Sassari, Doria: «Vado a Roma per mandare a casa Conte»

Il candidato al Senato per il centrodestra: «A Solinas non potevo dire di no». Sugli avversari: «Corda non l’avevo mai sentito ma non temo neanche Marras»

SASSARI. «Lorenzo Corda? Sinceramente non lo avevo mai sentito nominare. E non invidio gli elettori di M5s e Pd che dovranno mettere la croce su uno strano simbolo e un’alleanza innaturale. Il Covid? Va bene la prudenza, ma ora non esageriamo. E soprattutto non trasformiamolo nel paravento di tutte le carenze romane. L’elezione a senatore? Se tutto va bene in tre mesi torno a casa insieme a tutto il governo, dai miei studenti e dai miei pazienti. I partiti? Mi stanno stretti. Preferisco le idee, e le persone. Come Solinas, un bene per la Sardegna».
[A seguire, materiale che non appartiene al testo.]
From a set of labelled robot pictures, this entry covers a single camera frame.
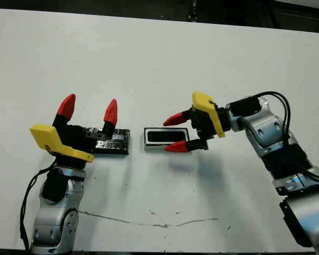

Non usa giri di parole Carlo Doria, candidato per il centrodestra alle suppletive del Senato. E d’altronde non ne avrebbe il tempo. Il chirurgo ortopedico sassarese, direttore della clinica ortopedica dell’Aou, delegato regionale dell’Unità di crisi per il Covid istituita nel nord Sardegna in tandem con Marcello Acciaro, risponde al telefono mentre si taglia i capelli in una barberia di Arzachena. Dopo aver analizzato per la Regione il focolaio locale e incontrato il sindaco. Poi farà un giro in Gallura prima di rientrare oggi a Sassari per la sua presentazione ufficiale (alle 10.30 al palazzo della Provincia). Continuando nel mentre a lavorare in clinica e dispensare consigli ai suoi amati studenti.

Ma chi glielo ha fatto fare?

«Mi è arrivata una telefonata a cui non potevo dire di no».

Di chi?

«Del governatore Solinas».

Dicono siate vicinissimi.

«Sicuramente ci lega un rapporto di amicizia e stima profonda. E politicamente la vediamo alla stessa maniera su molte cose. E poi mi vanto di essere tra quelli che più ha insistito per fargli accettare la candidatura a governatore. Per me era chiaro che era la persona giusta. E i fatti lo stanno dimostrando».

Lei è un candidato sardista?

«Non ho tessere né appartenenze, e Solinas mi ha cercato come espressione della società civile. Voleva uno che si “sporcava le mani” tutti i giorni. Se poi mi chiede se sono autonomista la risposta è sì. Siamo tutti diversi. E noi più degli altri».

Il suo programma?

«Contribuire con la mia presenza in Senato a mandare a casa il tremendo governo Conte. E tornare al mio amato lavoro».

Chi teme di più dei suoi avversari?

«Corda sinceramente non lo avevo mai sentito. Marras chiaramente sì. Non temo nessuno perché penso che l’elettorato di sinistra e quello del M5s siano in difficoltà. E che l’alleanza sia un matrimonio combinato, ma senza passione “sotto le lenzuola”. La pensano diversamente su tutto. E si nascondono dietro il Covid per non decidere nulla».

Non crede al Covid?

«Non credo all’emergenza permanente. Alla esagerata limitazione delle libertà personali. E a chi ci ha riso dietro quando chiedevamo il passaporto sanitario e ora ci vuole fare passare da untori. Serve serietà, prevenzione, calma e pazienza. E non dilettanti allo sbaraglio».

Parlavano di lei come assessore alla Sanità, poi come commissario Aou. Sempre per la sua amicizia con Solinas?

«Nella mia vita professionale penso di avere dimostrato qualcosa. E sono sempre a disposizione per dare il mio contributo “dal fronte”. Sono profondamente coinvolto nel pensare e realizzare un piano di rinascita della Sardegna. Che la liberi dalla sudditanza economica e culturale che cercano di imporci. Do una mano come posso, ma non aspiro ad avere cariche, ho già abbastanza da fare. Alla candidatura ho detto sì perché me lo ha chiesto Solinas. E perché potrò contribuire a oppormi a un governo incapace, e a mandarlo presto a casa».